* **ABOUT THIS TASK**
Beginning with the first line of the data below, reproduce every line unchanged, ending with the line that holds "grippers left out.".

***** SOURCE MATERIAL

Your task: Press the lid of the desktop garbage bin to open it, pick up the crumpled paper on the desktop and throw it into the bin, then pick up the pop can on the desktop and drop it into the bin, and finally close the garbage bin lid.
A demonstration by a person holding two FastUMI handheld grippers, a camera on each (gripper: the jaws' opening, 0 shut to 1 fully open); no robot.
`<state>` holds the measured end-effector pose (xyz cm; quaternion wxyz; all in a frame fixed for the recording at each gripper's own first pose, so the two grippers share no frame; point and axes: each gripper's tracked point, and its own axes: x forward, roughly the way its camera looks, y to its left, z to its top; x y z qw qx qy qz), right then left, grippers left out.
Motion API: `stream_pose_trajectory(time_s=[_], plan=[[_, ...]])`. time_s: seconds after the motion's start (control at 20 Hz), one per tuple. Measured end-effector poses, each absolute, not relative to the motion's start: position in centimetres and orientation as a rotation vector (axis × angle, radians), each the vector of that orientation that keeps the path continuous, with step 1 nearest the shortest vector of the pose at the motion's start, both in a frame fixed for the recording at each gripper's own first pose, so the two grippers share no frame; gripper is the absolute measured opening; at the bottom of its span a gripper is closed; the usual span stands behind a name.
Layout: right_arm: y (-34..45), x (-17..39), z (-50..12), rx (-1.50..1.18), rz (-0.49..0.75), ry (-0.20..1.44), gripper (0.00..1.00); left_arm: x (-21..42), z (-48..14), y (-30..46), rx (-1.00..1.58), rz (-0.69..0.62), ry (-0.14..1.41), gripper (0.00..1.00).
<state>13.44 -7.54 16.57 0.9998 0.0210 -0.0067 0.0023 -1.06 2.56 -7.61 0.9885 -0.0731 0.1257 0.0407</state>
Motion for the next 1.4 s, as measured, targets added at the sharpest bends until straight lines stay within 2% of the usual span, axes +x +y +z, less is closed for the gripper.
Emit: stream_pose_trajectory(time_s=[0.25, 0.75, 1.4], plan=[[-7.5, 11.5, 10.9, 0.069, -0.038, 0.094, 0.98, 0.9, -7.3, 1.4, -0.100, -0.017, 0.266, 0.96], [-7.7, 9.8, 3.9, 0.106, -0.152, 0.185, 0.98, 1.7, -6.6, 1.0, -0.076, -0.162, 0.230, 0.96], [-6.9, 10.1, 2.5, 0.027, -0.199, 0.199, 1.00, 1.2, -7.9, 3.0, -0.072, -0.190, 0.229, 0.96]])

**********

* **REPLY TO THE EXERCISE**
Your task: Press the lid of the desktop garbage bin to open it, pick up the crumpled paper on the desktop and throw it into the bin, then pick up the pop can on the desktop and drop it into the bin, and finally close the garbage bin lid.
A demonstration by a person holding two FastUMI handheld grippers, a camera on each (gripper: the jaws' opening, 0 shut to 1 fully open); no robot.
`<state>` holds the measured end-effector pose (xyz cm; quaternion wxyz; all in a frame fixed for the recording at each gripper's own first pose, so the two grippers share no frame; point and axes: each gripper's tracked point, and its own axes: x forward, roughly the way its camera looks, y to its left, z to its top; x y z qw qx qy qz), right then left, grippers left out.

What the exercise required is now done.